To be sure that you have the information you need to file accurate state and federal tax returns, don’t hesitate to reach out to a tax professional or lawyer who specializes in SSD claims.
Why You Should Seek Professional Tax Assistance for Your SSD Income Taxes
Many people who have just begun to receive SSD benefits try to complete taxes on their own. After all, if your income has always been easy to file under a simple 1099, why spend extra money on an accountant? While it may be tempting to take care of the taxes yourself, SSD taxation laws and regulations can significantly complicate the process. When you file without consulting an expert, you risk losing money to overpayment or penalties from underpayment.
If you consult with an SSD attorney or tax filing professional, you obtain the correct information right away, so you know you are paying exactly what you need to. In addition, your tax professional will be aware of write-offs and credits that you may not know to apply. In the long run, you may actually save money by paying someone to complete or review your taxes.
The Difference Between Social Security and Social Security Disability
When you complete your taxes for Social Security income, you may find many documents that refer to Social Security retirement or other Social Security benefits. While Social Security Disability often falls within that purview, the income you receive from SSD may be categorized differently for tax purposes. It is therefore important to understand the differences between the two.

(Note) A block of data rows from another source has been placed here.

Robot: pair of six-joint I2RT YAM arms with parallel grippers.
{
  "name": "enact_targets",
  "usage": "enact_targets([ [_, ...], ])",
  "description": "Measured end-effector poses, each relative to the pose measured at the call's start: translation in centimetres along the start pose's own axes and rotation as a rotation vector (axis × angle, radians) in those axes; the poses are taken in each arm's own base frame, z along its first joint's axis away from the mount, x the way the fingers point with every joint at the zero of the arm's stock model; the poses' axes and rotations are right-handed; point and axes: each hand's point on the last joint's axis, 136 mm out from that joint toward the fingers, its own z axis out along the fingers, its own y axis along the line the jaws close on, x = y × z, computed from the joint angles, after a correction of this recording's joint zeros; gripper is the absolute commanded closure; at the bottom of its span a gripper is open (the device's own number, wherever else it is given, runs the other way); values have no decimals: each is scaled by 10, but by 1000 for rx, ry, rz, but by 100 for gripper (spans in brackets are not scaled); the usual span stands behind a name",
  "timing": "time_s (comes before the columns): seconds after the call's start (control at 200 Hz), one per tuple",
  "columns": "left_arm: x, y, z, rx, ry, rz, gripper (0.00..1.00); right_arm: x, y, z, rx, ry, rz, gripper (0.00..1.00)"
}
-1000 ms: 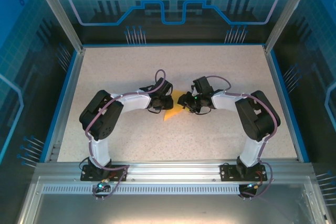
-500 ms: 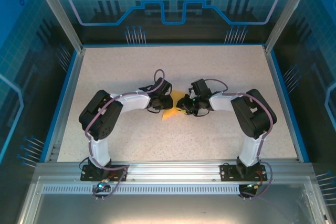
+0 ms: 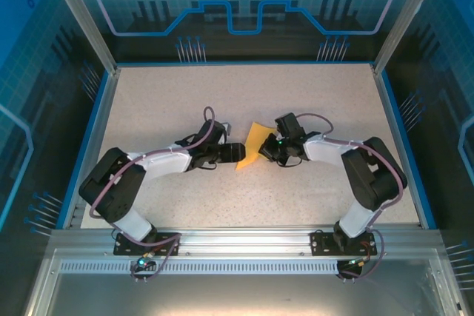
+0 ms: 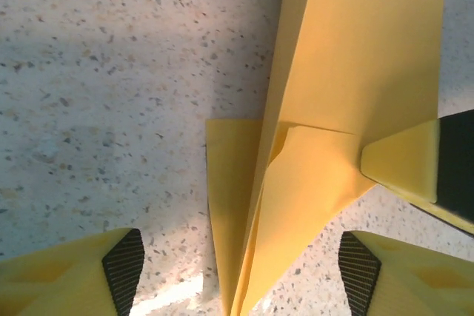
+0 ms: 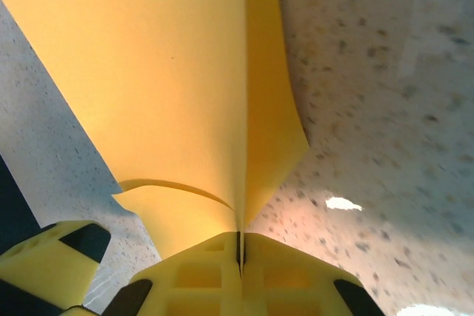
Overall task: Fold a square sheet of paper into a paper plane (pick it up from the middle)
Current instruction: Fourth fold the wing at the center of the table.
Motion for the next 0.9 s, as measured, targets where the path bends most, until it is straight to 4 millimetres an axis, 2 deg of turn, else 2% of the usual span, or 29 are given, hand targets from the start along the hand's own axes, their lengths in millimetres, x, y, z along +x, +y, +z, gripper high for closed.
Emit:
enact_targets([
  [0.18,15,-24,1,73,-13,147,7,3,-8,-14,46,-20,54,95],
  [0.345,6,-48,-12,141,-84,245,8,6,-12,-20,79,-13,72,93],
  [0.49,-8,-62,-30,183,-159,278,8,2,6,-36,45,-41,53,92],
  [0.705,-19,-75,-53,226,-228,304,9,-5,33,-78,-14,-129,-4,92],
  [0.81,-23,-79,-59,239,-248,308,9,-8,41,-97,-21,-171,-24,92],
  [0.9,-23,-81,-61,245,-250,310,9,-9,42,-104,-16,-187,-28,92],
])
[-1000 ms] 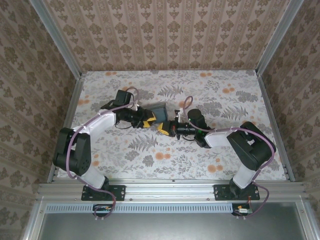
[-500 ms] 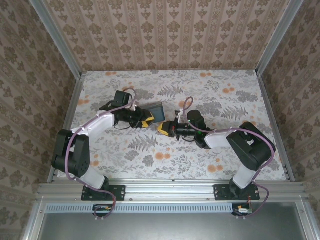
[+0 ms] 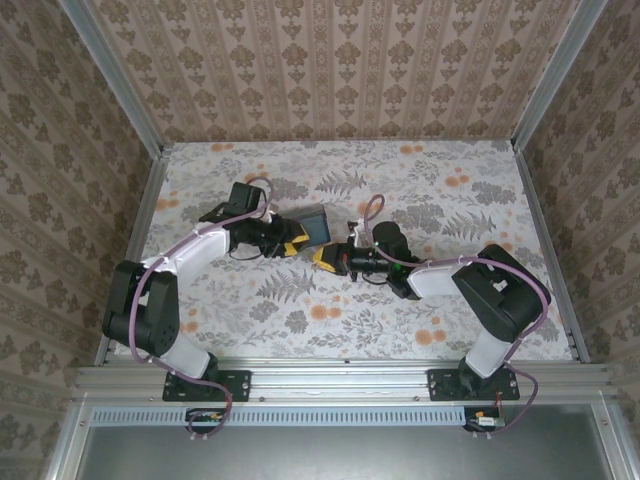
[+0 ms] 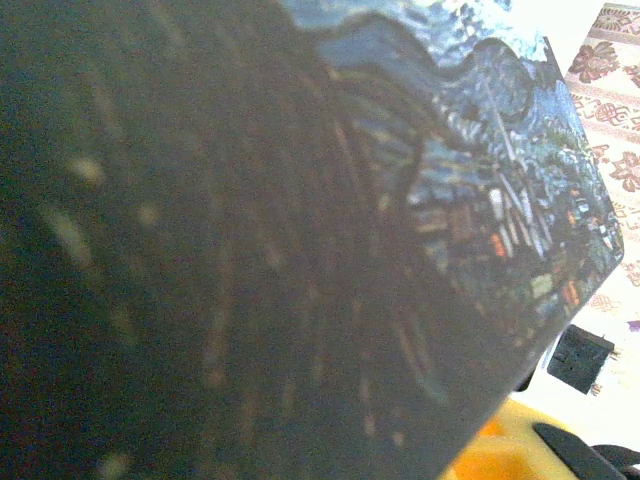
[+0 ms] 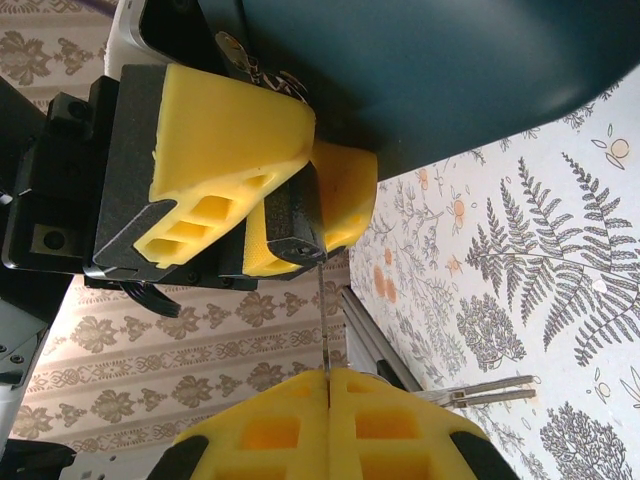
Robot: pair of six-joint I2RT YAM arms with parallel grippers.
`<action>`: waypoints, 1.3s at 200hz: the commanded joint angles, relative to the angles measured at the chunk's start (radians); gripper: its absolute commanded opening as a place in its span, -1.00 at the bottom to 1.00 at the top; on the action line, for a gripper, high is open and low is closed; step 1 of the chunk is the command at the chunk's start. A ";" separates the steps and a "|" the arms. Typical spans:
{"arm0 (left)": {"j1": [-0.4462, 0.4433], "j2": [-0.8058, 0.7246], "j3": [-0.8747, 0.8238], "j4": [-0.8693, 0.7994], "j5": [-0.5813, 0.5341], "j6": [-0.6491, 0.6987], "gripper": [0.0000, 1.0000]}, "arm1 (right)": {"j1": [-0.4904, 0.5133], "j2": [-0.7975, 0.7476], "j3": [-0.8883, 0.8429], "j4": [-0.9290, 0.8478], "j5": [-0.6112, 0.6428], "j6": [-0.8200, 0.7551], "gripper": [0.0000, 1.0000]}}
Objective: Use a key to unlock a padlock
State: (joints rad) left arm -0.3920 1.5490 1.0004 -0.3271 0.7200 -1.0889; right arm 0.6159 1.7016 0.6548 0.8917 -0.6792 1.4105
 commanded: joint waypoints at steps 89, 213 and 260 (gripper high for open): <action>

Social Security retirement benefits are paid to individuals who have reached full retirement age. The amount of this benefit is determined based on a percentage of your lifetime earnings and the age at which you begin to collect benefits.
Social Security disability benefits are provided to individuals with qualifying disabilities. The Social Security Administration (SSA) has established strict guidelines for adults and children to be eligible for SSD benefits. If you meet these requirements, you can apply for SSD benefits even if you are not yet at retirement age.
Other Social Security benefits include payments to surviving family members of workers who passed away and dependents of beneficiaries of SS benefits.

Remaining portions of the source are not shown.